4. We call Plotly: The sanitized trace and a layout object (constructed by us, not Gemini) are passed to Plotly.newPlot(). The chart types are restricted to an allowlist: bar, scatter, line, pie, histogram, box, and heatmap. There is no eval(), no Function() constructor, no dynamic script injection at any point in this pipeline.

What Gets Sent to Google

Column names and a 5-row sample of your CSV (so Gemini understands the schema).
Your natural-language questions and the conversation history.
Actual query results in Round 2 (so Gemini can analyze them).
Your API key (sent directly to Google's API endpoint for authentication).
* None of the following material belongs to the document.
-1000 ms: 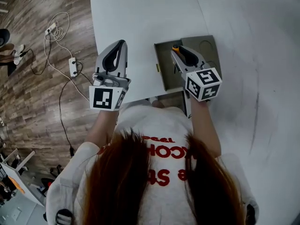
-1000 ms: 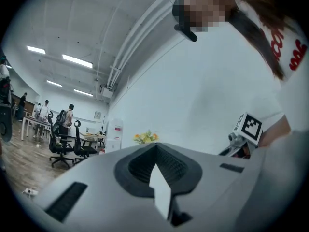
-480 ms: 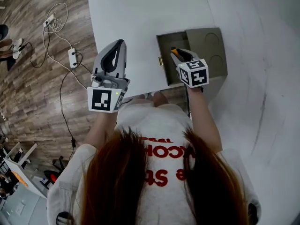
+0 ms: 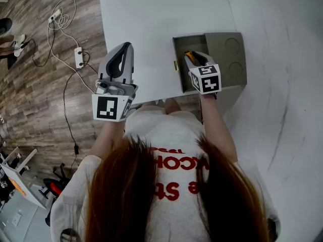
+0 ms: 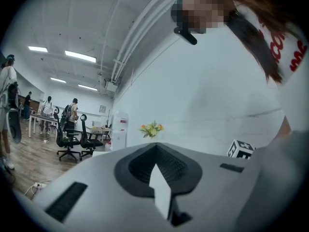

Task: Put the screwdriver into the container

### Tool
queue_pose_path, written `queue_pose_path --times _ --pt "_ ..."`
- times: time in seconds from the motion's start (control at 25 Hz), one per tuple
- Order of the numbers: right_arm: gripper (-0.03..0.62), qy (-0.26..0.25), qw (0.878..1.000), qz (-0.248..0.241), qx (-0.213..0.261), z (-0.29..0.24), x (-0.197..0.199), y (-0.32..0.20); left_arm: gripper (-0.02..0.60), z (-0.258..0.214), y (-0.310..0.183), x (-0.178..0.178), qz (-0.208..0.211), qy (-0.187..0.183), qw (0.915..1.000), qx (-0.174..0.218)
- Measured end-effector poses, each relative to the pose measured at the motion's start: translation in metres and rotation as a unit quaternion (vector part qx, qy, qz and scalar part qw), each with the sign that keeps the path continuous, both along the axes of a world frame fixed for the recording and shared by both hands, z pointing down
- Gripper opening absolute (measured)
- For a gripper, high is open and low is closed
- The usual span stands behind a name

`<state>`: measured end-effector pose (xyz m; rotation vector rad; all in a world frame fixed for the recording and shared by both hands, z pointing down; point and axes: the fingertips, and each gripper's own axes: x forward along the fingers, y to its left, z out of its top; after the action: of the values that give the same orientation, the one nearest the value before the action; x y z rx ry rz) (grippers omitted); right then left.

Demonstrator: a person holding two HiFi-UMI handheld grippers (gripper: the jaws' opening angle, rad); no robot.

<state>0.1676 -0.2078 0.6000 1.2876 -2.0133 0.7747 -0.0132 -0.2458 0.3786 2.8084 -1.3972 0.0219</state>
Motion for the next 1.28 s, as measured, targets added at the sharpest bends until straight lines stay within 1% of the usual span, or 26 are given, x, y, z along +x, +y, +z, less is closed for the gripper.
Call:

The full dataset is never uploaded. All SQL execution, all chart data extraction, and all rendering happen locally.

Security Summary

No server. Static GitHub Pages site — no backend, no database, no server-side code.
No persistent storage. API key in sessionStorage only — cleared on tab close. No cookies, no localStorage.
No code execution. Charts rendered from validated JSON specs. Property allowlists per chart type. All strings sanitized (HTML tags stripped).
No tracking. No cookies, no analytics, no third-party scripts beyond the Gemini SDK and Plotly.js.